- Assigned task: Please transcribe exactly, and only, the lines of the data below between the line holding "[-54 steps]" and the line holding "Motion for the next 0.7", inclusive.

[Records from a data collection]
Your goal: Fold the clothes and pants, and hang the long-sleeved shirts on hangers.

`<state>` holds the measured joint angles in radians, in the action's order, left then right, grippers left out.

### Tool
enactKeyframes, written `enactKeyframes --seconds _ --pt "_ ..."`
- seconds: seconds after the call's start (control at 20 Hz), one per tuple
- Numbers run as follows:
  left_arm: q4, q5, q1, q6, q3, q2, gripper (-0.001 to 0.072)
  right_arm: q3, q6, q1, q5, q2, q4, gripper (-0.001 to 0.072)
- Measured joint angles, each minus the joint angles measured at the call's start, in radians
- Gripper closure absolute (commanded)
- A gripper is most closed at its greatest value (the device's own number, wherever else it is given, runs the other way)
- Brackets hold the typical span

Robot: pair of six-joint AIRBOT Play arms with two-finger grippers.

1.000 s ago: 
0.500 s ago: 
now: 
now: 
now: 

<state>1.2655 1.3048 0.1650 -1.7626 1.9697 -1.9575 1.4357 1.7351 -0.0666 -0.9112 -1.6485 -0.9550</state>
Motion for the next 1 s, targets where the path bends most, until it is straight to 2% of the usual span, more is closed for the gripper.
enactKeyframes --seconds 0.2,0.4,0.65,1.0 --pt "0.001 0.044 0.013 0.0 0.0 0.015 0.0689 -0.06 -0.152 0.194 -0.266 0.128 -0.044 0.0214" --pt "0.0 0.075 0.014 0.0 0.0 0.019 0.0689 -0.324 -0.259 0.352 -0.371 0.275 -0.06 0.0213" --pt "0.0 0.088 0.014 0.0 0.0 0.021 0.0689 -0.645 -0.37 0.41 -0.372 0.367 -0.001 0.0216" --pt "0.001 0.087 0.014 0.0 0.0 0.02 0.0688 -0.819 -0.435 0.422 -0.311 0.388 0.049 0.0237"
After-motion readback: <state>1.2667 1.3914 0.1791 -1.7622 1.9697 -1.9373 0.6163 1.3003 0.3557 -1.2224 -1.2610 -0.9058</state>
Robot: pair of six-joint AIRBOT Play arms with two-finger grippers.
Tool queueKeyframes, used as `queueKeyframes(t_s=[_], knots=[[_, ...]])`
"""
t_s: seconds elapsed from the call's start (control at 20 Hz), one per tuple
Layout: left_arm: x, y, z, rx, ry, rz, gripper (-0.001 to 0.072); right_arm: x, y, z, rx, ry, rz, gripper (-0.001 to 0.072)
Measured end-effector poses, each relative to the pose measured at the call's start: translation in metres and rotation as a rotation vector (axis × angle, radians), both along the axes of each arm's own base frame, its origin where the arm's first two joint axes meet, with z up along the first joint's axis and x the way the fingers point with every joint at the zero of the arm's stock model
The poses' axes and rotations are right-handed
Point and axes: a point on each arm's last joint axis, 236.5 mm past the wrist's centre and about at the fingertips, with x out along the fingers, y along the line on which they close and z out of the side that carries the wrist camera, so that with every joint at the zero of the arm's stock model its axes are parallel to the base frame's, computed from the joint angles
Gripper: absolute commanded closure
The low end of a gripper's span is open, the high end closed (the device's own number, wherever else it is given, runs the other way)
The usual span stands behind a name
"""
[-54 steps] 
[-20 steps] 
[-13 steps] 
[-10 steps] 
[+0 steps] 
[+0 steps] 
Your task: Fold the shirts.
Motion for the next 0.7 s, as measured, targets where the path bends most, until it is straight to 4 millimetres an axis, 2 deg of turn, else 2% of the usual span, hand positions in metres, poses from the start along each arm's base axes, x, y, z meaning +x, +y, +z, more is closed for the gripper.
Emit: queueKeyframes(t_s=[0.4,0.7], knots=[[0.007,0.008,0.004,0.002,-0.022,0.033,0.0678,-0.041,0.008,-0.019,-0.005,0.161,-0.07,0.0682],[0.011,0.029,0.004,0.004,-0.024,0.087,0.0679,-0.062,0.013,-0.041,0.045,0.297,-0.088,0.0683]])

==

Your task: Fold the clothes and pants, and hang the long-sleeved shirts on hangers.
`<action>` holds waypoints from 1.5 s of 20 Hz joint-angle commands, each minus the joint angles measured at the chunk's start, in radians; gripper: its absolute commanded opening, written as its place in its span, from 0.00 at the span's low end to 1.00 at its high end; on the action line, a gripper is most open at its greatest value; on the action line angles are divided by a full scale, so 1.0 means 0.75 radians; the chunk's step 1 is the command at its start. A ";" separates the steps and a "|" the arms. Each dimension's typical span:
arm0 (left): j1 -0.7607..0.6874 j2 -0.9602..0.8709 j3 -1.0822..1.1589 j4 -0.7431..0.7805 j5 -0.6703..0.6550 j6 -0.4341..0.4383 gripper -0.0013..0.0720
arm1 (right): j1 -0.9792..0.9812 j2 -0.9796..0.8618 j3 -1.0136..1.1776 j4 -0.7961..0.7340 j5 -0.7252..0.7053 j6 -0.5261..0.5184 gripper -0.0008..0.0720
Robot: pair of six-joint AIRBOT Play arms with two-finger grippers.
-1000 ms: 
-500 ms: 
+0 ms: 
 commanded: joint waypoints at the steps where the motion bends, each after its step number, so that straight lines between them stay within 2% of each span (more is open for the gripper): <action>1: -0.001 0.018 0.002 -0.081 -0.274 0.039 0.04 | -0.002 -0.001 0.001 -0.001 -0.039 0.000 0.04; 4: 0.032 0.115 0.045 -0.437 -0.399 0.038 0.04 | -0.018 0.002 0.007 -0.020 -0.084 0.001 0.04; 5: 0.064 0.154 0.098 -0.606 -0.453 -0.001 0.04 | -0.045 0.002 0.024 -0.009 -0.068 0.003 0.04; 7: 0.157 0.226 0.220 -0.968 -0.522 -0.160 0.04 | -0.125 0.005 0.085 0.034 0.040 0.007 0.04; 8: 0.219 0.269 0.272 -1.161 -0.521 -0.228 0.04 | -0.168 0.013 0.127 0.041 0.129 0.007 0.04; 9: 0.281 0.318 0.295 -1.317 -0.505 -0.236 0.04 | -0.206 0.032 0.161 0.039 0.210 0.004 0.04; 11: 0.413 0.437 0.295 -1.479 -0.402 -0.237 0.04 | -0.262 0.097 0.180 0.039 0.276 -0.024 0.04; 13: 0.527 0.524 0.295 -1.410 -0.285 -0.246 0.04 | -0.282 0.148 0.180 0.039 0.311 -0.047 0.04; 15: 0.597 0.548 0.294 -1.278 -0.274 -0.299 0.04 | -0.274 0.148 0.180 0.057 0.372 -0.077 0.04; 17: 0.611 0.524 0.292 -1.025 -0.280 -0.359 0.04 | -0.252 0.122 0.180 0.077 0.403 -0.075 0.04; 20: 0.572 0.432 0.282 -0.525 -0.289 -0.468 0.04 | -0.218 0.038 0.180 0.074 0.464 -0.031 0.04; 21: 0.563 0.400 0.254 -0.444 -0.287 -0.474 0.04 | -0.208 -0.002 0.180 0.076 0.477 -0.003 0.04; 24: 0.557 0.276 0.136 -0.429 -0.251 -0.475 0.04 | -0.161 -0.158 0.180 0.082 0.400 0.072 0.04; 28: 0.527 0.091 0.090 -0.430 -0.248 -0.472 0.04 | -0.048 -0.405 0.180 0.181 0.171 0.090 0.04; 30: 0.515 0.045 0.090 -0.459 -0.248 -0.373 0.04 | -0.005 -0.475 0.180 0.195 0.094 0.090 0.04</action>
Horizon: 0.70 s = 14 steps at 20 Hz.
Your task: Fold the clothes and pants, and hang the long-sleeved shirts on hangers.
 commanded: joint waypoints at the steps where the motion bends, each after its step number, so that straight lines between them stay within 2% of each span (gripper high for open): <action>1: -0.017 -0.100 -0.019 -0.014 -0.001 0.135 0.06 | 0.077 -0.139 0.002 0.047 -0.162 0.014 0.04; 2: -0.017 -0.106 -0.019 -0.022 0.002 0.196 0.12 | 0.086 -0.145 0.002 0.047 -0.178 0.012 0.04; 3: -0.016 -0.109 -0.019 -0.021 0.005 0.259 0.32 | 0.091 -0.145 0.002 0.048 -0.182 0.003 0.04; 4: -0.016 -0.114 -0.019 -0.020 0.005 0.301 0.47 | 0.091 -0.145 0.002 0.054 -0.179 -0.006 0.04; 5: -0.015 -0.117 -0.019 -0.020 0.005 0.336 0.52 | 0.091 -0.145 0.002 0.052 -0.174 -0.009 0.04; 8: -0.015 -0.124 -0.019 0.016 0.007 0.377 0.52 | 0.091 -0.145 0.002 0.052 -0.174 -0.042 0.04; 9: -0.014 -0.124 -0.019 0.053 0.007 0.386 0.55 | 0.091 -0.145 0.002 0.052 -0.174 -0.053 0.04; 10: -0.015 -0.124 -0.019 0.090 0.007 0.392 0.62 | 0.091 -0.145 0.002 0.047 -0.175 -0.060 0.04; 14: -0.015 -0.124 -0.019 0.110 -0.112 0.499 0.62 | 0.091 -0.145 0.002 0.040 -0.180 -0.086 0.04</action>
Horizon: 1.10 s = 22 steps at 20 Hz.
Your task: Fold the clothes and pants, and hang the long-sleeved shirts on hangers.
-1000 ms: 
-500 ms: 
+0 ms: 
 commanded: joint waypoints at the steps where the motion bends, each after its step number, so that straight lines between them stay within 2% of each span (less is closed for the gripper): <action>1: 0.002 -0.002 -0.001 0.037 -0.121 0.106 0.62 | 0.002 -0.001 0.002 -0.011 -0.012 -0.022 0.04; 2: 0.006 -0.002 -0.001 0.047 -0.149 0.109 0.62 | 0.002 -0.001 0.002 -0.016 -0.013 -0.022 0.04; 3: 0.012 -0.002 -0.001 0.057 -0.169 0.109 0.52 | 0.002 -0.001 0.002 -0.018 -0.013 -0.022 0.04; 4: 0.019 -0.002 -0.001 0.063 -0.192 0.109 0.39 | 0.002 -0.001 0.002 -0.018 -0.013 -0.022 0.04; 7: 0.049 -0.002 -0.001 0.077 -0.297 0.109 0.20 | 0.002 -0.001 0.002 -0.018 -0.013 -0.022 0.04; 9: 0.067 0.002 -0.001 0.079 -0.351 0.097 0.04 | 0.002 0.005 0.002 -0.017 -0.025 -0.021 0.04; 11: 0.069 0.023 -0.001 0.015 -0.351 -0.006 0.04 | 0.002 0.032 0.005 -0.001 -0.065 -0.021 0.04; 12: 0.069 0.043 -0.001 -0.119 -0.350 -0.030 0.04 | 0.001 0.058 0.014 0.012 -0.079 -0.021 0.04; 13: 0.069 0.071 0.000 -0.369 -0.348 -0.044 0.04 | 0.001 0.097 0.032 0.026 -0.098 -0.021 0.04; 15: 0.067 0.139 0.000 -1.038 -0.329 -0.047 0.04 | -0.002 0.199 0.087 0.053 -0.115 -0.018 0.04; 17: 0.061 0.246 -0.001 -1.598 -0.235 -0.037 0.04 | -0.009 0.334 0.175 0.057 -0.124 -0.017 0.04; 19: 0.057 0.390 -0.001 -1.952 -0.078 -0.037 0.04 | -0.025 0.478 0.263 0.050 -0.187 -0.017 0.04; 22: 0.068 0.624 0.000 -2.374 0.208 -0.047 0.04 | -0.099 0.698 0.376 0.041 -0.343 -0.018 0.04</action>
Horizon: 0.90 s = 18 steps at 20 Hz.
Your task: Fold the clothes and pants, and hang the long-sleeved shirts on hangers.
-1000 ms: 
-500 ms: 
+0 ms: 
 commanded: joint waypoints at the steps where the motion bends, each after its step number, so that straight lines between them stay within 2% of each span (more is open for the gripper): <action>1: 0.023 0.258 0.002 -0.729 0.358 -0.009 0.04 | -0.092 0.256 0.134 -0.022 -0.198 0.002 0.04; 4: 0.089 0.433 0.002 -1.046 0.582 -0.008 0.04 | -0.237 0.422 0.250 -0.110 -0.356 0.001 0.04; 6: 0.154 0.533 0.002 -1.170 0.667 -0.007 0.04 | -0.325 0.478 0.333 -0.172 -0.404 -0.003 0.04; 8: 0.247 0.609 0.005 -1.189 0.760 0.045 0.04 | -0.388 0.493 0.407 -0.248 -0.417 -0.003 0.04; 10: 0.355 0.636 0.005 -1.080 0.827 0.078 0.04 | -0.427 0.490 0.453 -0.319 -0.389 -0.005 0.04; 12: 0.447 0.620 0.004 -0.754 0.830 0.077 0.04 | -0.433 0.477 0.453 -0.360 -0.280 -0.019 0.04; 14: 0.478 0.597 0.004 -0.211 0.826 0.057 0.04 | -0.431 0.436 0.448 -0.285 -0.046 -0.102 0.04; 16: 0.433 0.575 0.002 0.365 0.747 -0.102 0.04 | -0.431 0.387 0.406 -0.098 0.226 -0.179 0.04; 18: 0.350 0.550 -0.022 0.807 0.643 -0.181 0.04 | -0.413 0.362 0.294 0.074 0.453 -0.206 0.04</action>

- Task answer:
[-54 steps] 
[-20 steps] 
[-13 steps] 
[-10 steps] 
[+0 steps] 
[+0 steps] 
Your task: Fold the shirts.
Motion for the next 0.7 s, as measured, targets where the path bends most, until it is straight to 4 millimetres an axis, 2 deg of turn, else 2% of the usual span, hand positions in metres, poses from the start along each arm's base axes, x, y, z meaning +x, +y, +z, more is closed for the gripper.

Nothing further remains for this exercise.